A word-for-word copy of the listing is required, and it must contain no pictures.
=== EXERCISE INPUT ===
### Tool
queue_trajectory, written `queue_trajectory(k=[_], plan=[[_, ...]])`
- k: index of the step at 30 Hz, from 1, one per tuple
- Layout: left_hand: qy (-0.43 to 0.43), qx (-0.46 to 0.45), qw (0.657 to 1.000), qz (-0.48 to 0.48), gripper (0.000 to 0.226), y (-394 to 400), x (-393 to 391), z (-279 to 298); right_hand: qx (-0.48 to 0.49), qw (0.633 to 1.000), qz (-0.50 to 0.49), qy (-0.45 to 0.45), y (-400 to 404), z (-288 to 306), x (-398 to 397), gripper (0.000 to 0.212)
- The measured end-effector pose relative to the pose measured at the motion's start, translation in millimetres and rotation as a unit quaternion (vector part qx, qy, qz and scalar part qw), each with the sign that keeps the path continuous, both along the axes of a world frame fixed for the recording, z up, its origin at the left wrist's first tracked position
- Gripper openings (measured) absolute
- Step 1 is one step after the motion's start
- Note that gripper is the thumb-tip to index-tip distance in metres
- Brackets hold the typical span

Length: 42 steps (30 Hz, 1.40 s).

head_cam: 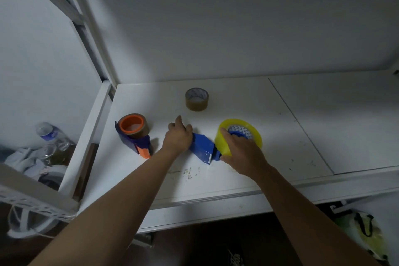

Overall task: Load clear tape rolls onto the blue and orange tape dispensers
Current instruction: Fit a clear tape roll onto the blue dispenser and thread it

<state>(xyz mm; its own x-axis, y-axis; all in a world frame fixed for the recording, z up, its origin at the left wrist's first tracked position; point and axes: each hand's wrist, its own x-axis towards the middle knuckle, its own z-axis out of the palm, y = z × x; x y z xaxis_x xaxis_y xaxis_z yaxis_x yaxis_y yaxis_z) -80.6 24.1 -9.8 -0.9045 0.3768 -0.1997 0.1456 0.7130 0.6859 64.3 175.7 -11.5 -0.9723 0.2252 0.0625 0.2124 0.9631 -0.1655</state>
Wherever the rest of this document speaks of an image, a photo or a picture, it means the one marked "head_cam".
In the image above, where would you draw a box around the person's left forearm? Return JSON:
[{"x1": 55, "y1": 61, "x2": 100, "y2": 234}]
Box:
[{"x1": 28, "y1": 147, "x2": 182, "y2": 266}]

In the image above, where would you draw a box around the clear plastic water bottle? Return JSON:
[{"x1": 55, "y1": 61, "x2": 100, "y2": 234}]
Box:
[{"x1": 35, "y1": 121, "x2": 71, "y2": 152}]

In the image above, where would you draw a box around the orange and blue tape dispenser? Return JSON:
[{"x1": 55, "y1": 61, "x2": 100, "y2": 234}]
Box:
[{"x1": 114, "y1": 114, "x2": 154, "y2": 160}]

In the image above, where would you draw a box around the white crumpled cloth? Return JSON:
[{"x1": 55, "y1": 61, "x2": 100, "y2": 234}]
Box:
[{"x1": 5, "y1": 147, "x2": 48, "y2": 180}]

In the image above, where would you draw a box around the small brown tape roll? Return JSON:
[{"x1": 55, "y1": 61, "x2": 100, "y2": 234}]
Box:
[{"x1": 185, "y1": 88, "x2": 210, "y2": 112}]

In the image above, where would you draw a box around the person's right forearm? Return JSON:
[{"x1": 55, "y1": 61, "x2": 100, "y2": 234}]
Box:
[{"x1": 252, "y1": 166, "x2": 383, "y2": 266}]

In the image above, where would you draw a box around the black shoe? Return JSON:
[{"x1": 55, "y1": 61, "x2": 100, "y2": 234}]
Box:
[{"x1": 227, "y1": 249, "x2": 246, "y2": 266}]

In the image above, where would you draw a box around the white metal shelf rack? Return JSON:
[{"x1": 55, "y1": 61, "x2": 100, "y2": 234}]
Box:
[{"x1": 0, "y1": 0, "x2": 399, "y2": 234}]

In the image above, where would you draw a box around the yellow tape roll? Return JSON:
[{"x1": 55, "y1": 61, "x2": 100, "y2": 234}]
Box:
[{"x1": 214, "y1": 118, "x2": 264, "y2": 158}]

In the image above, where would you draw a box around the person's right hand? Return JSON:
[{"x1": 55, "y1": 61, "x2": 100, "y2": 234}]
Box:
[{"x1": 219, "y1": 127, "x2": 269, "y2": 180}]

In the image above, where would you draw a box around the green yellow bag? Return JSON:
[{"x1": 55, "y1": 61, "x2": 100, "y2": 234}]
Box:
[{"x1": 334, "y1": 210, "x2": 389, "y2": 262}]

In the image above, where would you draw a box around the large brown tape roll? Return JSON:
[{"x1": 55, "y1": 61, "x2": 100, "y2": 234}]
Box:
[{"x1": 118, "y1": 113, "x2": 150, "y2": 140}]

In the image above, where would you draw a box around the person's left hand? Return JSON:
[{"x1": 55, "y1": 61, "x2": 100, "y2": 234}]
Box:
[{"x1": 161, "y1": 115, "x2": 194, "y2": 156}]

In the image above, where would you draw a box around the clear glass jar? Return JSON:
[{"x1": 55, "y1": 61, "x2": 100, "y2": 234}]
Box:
===
ANSWER FOR THE TASK:
### Tool
queue_trajectory, written `queue_trajectory(k=[_], plan=[[_, ...]])`
- k: index of the step at 30 Hz, from 1, one per tuple
- Layout: left_hand: qy (-0.43 to 0.43), qx (-0.46 to 0.45), qw (0.657 to 1.000), qz (-0.48 to 0.48), gripper (0.000 to 0.226), y (-394 to 400), x (-393 to 391), z (-279 to 298); right_hand: qx (-0.48 to 0.49), qw (0.633 to 1.000), qz (-0.50 to 0.49), qy (-0.45 to 0.45), y (-400 to 404), z (-288 to 306), x (-398 to 397), gripper (0.000 to 0.212)
- The measured end-effector pose relative to the pose measured at the motion's start, translation in millimetres and rotation as a unit quaternion (vector part qx, qy, qz and scalar part qw), each with the sign that keeps the path continuous, both along the axes of a world frame fixed for the recording, z up, its origin at the left wrist's first tracked position
- Gripper openings (measured) absolute
- Step 1 is one step after the motion's start
- Note that gripper is the thumb-tip to index-tip distance in metres
- Brackets hold the typical span

Length: 42 steps (30 Hz, 1.40 s).

head_cam: 

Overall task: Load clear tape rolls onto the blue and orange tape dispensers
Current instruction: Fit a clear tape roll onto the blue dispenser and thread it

<state>(xyz mm; its own x-axis, y-axis; all in a world frame fixed for the recording, z up, its origin at the left wrist's first tracked position; point and axes: each hand's wrist, its own x-axis towards the middle knuckle, its own z-axis out of the palm, y = z × x; x y z xaxis_x xaxis_y xaxis_z yaxis_x yaxis_y yaxis_z) -80.6 24.1 -9.8 -0.9045 0.3768 -0.1997 0.1456 0.7130 0.6859 64.3 175.7 -11.5 -0.9723 0.2252 0.0625 0.2124 0.9631 -0.1655</state>
Wherever the rest of this document speaks of an image, a photo or a picture, it means the one marked "head_cam".
In the image above, where would you draw a box around the person's left forearm? Return JSON:
[{"x1": 55, "y1": 61, "x2": 100, "y2": 234}]
Box:
[{"x1": 28, "y1": 147, "x2": 182, "y2": 266}]

In the image above, where would you draw a box around the clear plastic water bottle? Return JSON:
[{"x1": 55, "y1": 61, "x2": 100, "y2": 234}]
Box:
[{"x1": 35, "y1": 121, "x2": 71, "y2": 152}]

In the image above, where would you draw a box around the orange and blue tape dispenser? Return JSON:
[{"x1": 55, "y1": 61, "x2": 100, "y2": 234}]
Box:
[{"x1": 114, "y1": 114, "x2": 154, "y2": 160}]

In the image above, where would you draw a box around the white crumpled cloth? Return JSON:
[{"x1": 55, "y1": 61, "x2": 100, "y2": 234}]
Box:
[{"x1": 5, "y1": 147, "x2": 48, "y2": 180}]

In the image above, where would you draw a box around the small brown tape roll? Return JSON:
[{"x1": 55, "y1": 61, "x2": 100, "y2": 234}]
Box:
[{"x1": 185, "y1": 88, "x2": 210, "y2": 112}]

In the image above, where would you draw a box around the person's right forearm? Return JSON:
[{"x1": 55, "y1": 61, "x2": 100, "y2": 234}]
Box:
[{"x1": 252, "y1": 166, "x2": 383, "y2": 266}]

In the image above, where would you draw a box around the black shoe? Return JSON:
[{"x1": 55, "y1": 61, "x2": 100, "y2": 234}]
Box:
[{"x1": 227, "y1": 249, "x2": 246, "y2": 266}]

In the image above, where would you draw a box around the white metal shelf rack? Return JSON:
[{"x1": 55, "y1": 61, "x2": 100, "y2": 234}]
Box:
[{"x1": 0, "y1": 0, "x2": 399, "y2": 234}]

In the image above, where would you draw a box around the yellow tape roll? Return JSON:
[{"x1": 55, "y1": 61, "x2": 100, "y2": 234}]
Box:
[{"x1": 214, "y1": 118, "x2": 264, "y2": 158}]

In the image above, where would you draw a box around the person's right hand? Return JSON:
[{"x1": 55, "y1": 61, "x2": 100, "y2": 234}]
Box:
[{"x1": 219, "y1": 127, "x2": 269, "y2": 180}]

In the image above, where would you draw a box around the green yellow bag? Return JSON:
[{"x1": 55, "y1": 61, "x2": 100, "y2": 234}]
Box:
[{"x1": 334, "y1": 210, "x2": 389, "y2": 262}]

In the image above, where would you draw a box around the large brown tape roll? Return JSON:
[{"x1": 55, "y1": 61, "x2": 100, "y2": 234}]
Box:
[{"x1": 118, "y1": 113, "x2": 150, "y2": 140}]

In the image above, where would you draw a box around the person's left hand? Return JSON:
[{"x1": 55, "y1": 61, "x2": 100, "y2": 234}]
Box:
[{"x1": 161, "y1": 115, "x2": 194, "y2": 156}]

In the image above, where would you draw a box around the clear glass jar? Return JSON:
[{"x1": 55, "y1": 61, "x2": 100, "y2": 234}]
Box:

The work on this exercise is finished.